From 2004 through 2007, Kudrycka was a Member of the European Parliament. She sat on the Committee on Civil Liberties, Justice and Home Affairs. In this capacity, she drafted the parliament's 2006 report on the European Return Fund for the 2007-13 period. She was a substitute for the Committee on Legal Affairs and a member of the parliament's delegation for relations with Belarus. Between 2006 and 2007, she also served on the Temporary Committee on the alleged use of European countries by the CIA for the transport and illegal detention of prisoners. Following her appointment to the Polish government in 2007, she was succeeded by Krzysztof Hołowczyc.

===Minister of Science and Higher Education, 2007–2013===
From 2007 to 2013, Kudrycka served as Minister of Science and Higher Education in the government of Donald Tusk. During her time in office, she formed a working group with her counterparts from the Czech Republic, Hungary and Slovakia to share the best of individual changes in education reform being made in each country. In a 2013 cabinet reshuffle, she was replaced by Lena Kolarska-Bobinska, another former MEP.

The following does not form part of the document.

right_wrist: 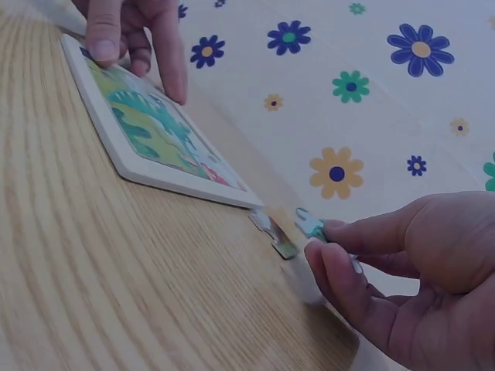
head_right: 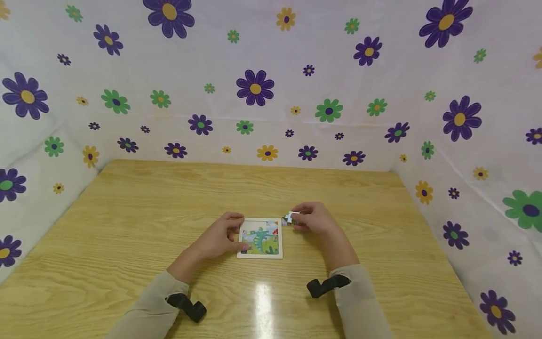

===Member of the European Parliament, 2014–2019===
Kudrycka again became a Member of the European Parliament following the 2014 European elections. During her time in parliament, she served as vice-chairwoman of the Committee on Civil Liberties, Justice and Home Affairs, under the leadership of chairman Claude Moraes. In addition to her committee assignments, she was a member of the parliament's delegation for relations with Japan.

Kudrycka was also a member of the European Parliament Intergroup on Creative Industries and of the European Parliament Intergroup on Integrity (Transparency, Anti-Corruption and Organized Crime).

==Other activities==
- Transparency International Polska, Member

==Political positions==
In November 2017, Kudrycka joined a parliamentary majority by voting in favor of a resolution invoking Article 7 of the Treaty on European Union, thereby potentially stripping Poland of voting rights in the EU for violating the common values of the bloc, including the rule of law. Shortly after, her political opponents had pictures of Kudrycka and five other Polish politicians strung from a makeshift gallows in a public square in Katowice.

==Personal life==
Kudrycka is married, with two children.